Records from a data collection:
-.-.-
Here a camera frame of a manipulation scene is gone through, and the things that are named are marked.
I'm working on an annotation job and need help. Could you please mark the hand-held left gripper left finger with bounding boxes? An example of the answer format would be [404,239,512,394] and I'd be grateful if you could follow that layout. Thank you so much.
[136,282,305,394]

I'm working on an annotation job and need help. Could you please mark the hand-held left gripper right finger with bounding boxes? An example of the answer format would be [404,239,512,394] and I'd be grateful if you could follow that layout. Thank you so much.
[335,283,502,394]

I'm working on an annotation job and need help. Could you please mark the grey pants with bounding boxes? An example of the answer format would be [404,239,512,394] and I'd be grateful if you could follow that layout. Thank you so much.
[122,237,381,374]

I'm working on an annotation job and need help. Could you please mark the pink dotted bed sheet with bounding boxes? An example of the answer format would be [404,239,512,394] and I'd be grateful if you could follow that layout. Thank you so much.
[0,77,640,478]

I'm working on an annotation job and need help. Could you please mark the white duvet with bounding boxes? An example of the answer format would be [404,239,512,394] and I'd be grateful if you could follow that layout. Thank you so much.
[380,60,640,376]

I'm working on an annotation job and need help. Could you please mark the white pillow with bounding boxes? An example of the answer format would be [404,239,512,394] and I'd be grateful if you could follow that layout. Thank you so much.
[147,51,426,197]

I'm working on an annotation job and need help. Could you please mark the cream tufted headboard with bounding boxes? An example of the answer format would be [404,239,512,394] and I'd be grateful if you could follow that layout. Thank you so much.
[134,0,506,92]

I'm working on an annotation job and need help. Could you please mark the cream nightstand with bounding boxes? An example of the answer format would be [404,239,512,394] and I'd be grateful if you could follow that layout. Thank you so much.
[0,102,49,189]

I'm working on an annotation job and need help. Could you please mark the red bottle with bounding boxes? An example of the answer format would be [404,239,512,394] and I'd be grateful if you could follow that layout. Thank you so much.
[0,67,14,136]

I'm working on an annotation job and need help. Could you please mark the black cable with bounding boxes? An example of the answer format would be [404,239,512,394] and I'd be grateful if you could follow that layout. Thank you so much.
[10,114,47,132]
-.-.-
EXERCISE GOAL:
Output all entries exactly as given above.

ANSWER SPACE:
Here a camera frame of a manipulation scene is gone through, and the things that are named are marked.
I'm working on an annotation job and need help. Could you please mark the hand-held left gripper left finger with bounding boxes? An example of the answer format would be [404,239,512,394] and I'd be grateful if you could follow that layout. Thank you so much.
[136,282,305,394]

I'm working on an annotation job and need help. Could you please mark the hand-held left gripper right finger with bounding boxes? An example of the answer format would be [404,239,512,394] and I'd be grateful if you could follow that layout. Thank you so much.
[335,283,502,394]

I'm working on an annotation job and need help. Could you please mark the grey pants with bounding boxes? An example of the answer format would be [404,239,512,394] and I'd be grateful if you could follow that layout. Thank you so much.
[122,237,381,374]

I'm working on an annotation job and need help. Could you please mark the pink dotted bed sheet with bounding boxes? An example of the answer format would be [404,239,512,394] and I'd be grateful if you could follow that layout. Thank you so much.
[0,77,640,478]

I'm working on an annotation job and need help. Could you please mark the white duvet with bounding boxes? An example of the answer format would be [404,239,512,394] and I'd be grateful if you could follow that layout. Thank you so much.
[380,60,640,376]

I'm working on an annotation job and need help. Could you please mark the white pillow with bounding boxes? An example of the answer format would be [404,239,512,394] and I'd be grateful if you could follow that layout. Thank you so much.
[147,51,426,197]

I'm working on an annotation job and need help. Could you please mark the cream tufted headboard with bounding boxes? An example of the answer format would be [404,239,512,394] and I'd be grateful if you could follow that layout. Thank you so much.
[134,0,506,92]

I'm working on an annotation job and need help. Could you please mark the cream nightstand with bounding boxes? An example of the answer format would be [404,239,512,394] and I'd be grateful if you could follow that layout. Thank you so much.
[0,102,49,189]

I'm working on an annotation job and need help. Could you please mark the red bottle with bounding boxes? An example of the answer format would be [404,239,512,394] and I'd be grateful if you could follow that layout. Thank you so much.
[0,67,14,136]

I'm working on an annotation job and need help. Could you please mark the black cable with bounding boxes? An example of the answer format would be [404,239,512,394] and I'd be grateful if you could follow that layout. Thank you so much.
[10,114,47,132]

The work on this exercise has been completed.